Beliefnet
The Bliss Blog

In the dark days of late Fall into early Winter of 1998, I lived between worlds. Mostly, I walked, slept, eat, drank, cried and prayed in and around the ICU at Thomas Jefferson University Hospital in Philadelphia and on occasion would venture out onto the streets as family and friends insisted. As I reluctantly did so, I observed people living ‘normal’ lives in the midst of  being on the edge of the life and death experience that I was immersed in. My husband had been admitted to the unit in a coma while awaiting a liver transplant as a result of Hepatitis C.

From November 11th to December 21st of that year, I engaged in what I referred to as “God wrestling sessions,” that had me proclaiming, “He’s mine and you can’t have him.” The loving and resolute response from the Creator was, “He’s mine and he’s on loan to you, like everyone else in your life.” That was the wake up call that cast me into the truth that he was likely to slip away and I would have no choice but to release him. Playing tug of war with someone who is in pain and on their way to their next destination is a futile endeavor.

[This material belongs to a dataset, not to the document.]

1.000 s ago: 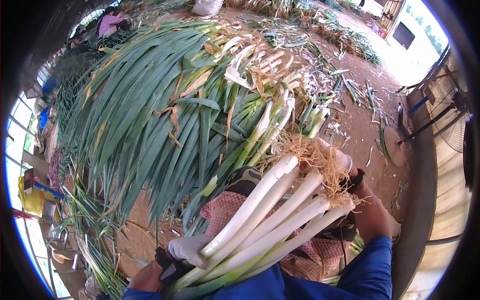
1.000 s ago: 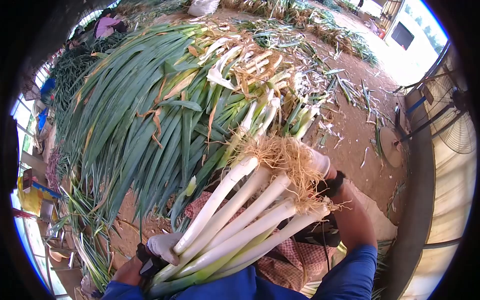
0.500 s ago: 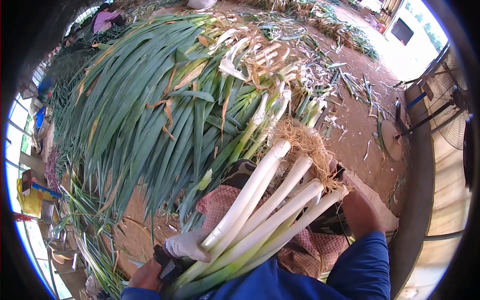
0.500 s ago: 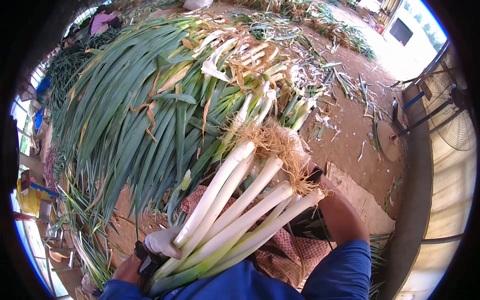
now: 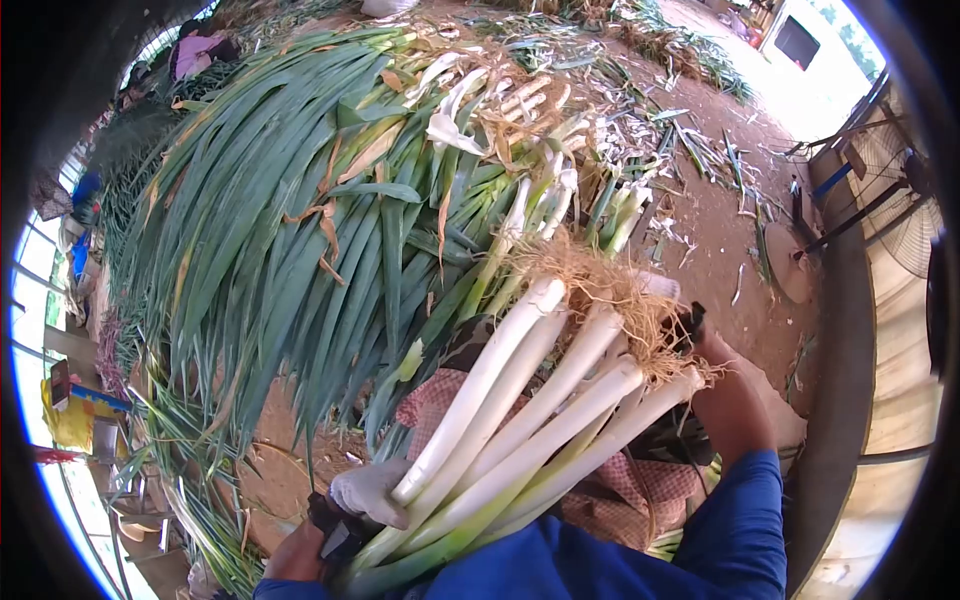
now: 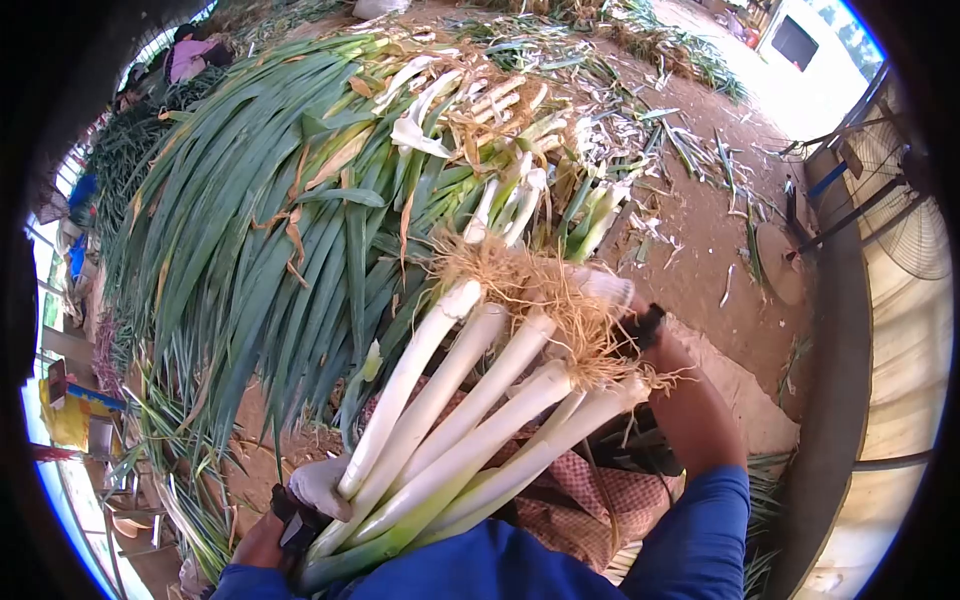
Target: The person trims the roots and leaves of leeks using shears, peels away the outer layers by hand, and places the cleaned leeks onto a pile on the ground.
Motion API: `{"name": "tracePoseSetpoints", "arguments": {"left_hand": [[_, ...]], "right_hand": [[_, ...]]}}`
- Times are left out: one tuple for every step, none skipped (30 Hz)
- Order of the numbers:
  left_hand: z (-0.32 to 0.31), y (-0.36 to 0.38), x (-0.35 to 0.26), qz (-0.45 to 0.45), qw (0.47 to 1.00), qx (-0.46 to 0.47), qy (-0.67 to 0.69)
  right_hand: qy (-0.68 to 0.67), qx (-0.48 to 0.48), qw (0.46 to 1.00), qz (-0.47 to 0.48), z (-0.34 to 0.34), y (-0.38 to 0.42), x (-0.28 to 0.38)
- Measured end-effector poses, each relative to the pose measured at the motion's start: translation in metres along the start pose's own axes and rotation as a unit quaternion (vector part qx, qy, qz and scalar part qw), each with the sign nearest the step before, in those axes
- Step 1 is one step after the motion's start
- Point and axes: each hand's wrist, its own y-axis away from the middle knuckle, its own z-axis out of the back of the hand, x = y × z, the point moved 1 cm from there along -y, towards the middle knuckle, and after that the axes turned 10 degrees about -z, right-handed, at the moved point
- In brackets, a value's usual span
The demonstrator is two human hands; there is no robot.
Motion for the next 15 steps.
{"name": "tracePoseSetpoints", "arguments": {"left_hand": [[0.0,0.0,0.0,0.002,1.0,0.009,-0.011],[0.001,-0.001,-0.001,0.004,1.0,0.017,-0.022],[-0.002,0.0,-0.003,-0.001,1.0,0.008,-0.001],[-0.004,0.0,-0.004,-0.006,1.0,0.0,0.02],[-0.004,0.001,-0.001,-0.012,1.0,-0.009,0.022],[-0.003,0.001,0.004,-0.016,0.999,-0.017,0.024],[-0.003,0.003,0.008,-0.016,0.999,-0.021,0.026],[-0.002,0.008,0.01,-0.005,0.998,-0.035,0.045],[0.0,0.012,0.012,0.004,0.997,-0.05,0.064],[0.001,0.018,0.014,0.011,0.994,-0.069,0.082],[0.004,0.022,0.019,0.016,0.988,-0.084,0.125],[0.009,0.027,0.028,0.021,0.986,-0.096,0.133],[0.014,0.031,0.032,0.029,0.984,-0.108,0.139],[0.017,0.031,0.035,0.029,0.984,-0.106,0.14],[0.017,0.028,0.032,0.029,0.984,-0.104,0.141]], "right_hand": [[-0.047,0.004,0.998,-0.042,-0.002,0.017,-0.018],[-0.093,0.008,0.992,-0.083,-0.002,0.034,-0.036],[-0.138,0.011,0.983,-0.123,-0.004,0.044,-0.039],[-0.172,-0.001,0.981,-0.091,0.0,0.045,-0.041],[-0.206,-0.012,0.977,-0.057,0.001,0.041,-0.032],[-0.238,-0.02,0.971,-0.023,0.001,0.037,-0.023],[0.185,-0.113,0.97,-0.112,0.025,0.019,-0.006],[0.572,-0.128,0.783,-0.208,0.048,0.0,0.012],[0.568,-0.215,0.73,-0.314,0.078,-0.001,0.04],[0.483,-0.395,0.761,-0.176,0.115,0.03,0.031],[0.452,-0.446,0.745,-0.206,0.132,0.048,0.041],[0.48,-0.422,0.726,-0.252,0.127,0.058,0.055],[0.503,-0.362,0.738,-0.267,0.114,0.061,0.053],[0.526,-0.3,0.746,-0.277,0.102,0.06,0.048],[0.413,-0.273,0.836,-0.235,0.076,0.056,0.046]]}}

It also had me recognize that the people who were gathered around me, both at the hospital and in support of us from all over the world, were fleeting beings in my life as well. In addition, what came to me was the reality that everyone we know and love will one day die or leave us, or we will die or leave them. Harder to accept since it is sometimes is seemingly random and unexpected.

In the past few months, we have been bombarded with news about celebrity deaths that sent people reeling, when in fact, people die all over the world, 24/7. We just aren’t aware of it unless it impacts us directly. Some of the deaths have been expected; such as if someone has an illness, while others come as a result of an accident, sudden heart attack or assault. A person may leave their home in the morning and not return.

It is easy to take those we love for granted and forget that hug or kiss heading out the door. We may neglect relationships and allow them to die on the vine, since they take watering and nourishing much the way a flower does. One of the things I pride myself on is being that watering can which showers people in my life. I was thinking about legacy the other day. I asked myself how I would want to be remembered. Here it is, plain and simple. I want people to feel loved in my presence, whether it is in face to face, hug to hug physical form or in essence/thought.

I tap into the wisdom of my friend Brian Hilliard who is referred to by his wife Arielle Ford as ‘a heart chakra on legs’ and someone our friend Jill Mangino calls a ‘love guru’. I agree with both descriptions by the way, having met him for the first time a few months ago. We had been Facebook friends who danced along to heart and soul stirring music and rode the wave from West Coast where he is to East Coast where I am.  I happened to be standing in the lobby of the hotel where the conference was held when the two of them strolled in. Hugs were immediate and there was a sense of instantaneous recognition and homecoming.

His message today about our connection served up smiles.

“There ISN’T a DAY that goes by that I don’t pause and send you some love and good good thoughts Edie–our weekend in Phoenix was certainly a loving HUGfest but ONLY the beginning..cause I’m a “LIFER and beyond” in terms of my friendship and devotion to having a great time and expanded LOVEfest with all our LOVEtribe–and YOU are one of our conductor’s of the LOVE TRAIN indeed!!!!”

To be that blatantly loving and expressive eludes some people and yet it is what most of us crave.  What stops us from being that mushy-gushy?  And what keeps people from soaking up the juice? For me it is a concern that someone will feel overwhelmed by such effusiveness. It has played itself out that way from time to time in certain relationships, so I have toned it down, sadly. The second question reflects a willingness to feel worthy to receive such love showers from love show-ers.

I am no longer willing to bet on the chance that people will be here tomorrow, so I love them today.